EXERCISE OBJECTIVE: Answer with the number of lines in the records that contain "cover" and with nothing else.

EXTRACTED DATA:
= = = = =
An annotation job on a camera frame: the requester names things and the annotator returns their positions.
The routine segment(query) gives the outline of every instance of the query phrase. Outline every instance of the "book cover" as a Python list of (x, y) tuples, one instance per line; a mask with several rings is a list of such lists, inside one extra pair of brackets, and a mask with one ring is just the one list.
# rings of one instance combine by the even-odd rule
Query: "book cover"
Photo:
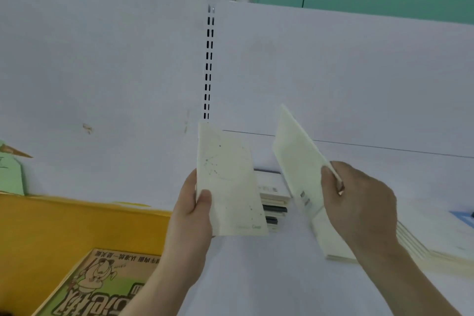
[(33, 316), (115, 316), (139, 292), (160, 257), (93, 249)]

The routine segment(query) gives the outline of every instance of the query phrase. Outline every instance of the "yellow board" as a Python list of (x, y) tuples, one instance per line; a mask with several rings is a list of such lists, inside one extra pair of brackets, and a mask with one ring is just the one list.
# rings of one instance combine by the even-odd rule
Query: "yellow board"
[(161, 255), (171, 213), (0, 195), (0, 311), (30, 316), (93, 248)]

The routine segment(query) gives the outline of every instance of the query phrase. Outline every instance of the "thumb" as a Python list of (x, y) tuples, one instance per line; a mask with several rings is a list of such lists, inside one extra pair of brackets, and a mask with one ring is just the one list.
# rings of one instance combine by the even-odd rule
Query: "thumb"
[(209, 214), (210, 206), (212, 205), (212, 196), (209, 190), (201, 191), (194, 212)]
[(324, 206), (326, 209), (340, 202), (341, 196), (337, 192), (336, 177), (327, 166), (321, 168), (321, 187), (323, 189)]

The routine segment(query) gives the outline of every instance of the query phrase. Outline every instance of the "open book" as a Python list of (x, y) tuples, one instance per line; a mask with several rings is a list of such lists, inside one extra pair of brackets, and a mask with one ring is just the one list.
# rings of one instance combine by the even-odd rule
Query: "open book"
[[(321, 168), (337, 175), (314, 142), (282, 105), (273, 151), (295, 204), (311, 221), (328, 259), (357, 262), (329, 222), (321, 188)], [(474, 228), (448, 211), (415, 200), (397, 200), (397, 237), (424, 270), (474, 277)]]

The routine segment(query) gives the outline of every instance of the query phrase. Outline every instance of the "cream book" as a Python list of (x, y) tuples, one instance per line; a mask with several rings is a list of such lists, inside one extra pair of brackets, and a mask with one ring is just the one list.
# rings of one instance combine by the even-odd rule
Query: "cream book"
[(206, 122), (198, 126), (196, 189), (212, 194), (213, 235), (268, 235), (250, 149)]
[[(328, 259), (357, 262), (351, 249), (329, 222), (321, 188), (321, 168), (336, 174), (304, 129), (282, 105), (273, 152), (294, 197), (310, 220)], [(453, 213), (415, 200), (397, 200), (397, 237), (425, 271), (440, 271), (474, 277), (474, 227)]]
= = = = =
THE ANSWER: 2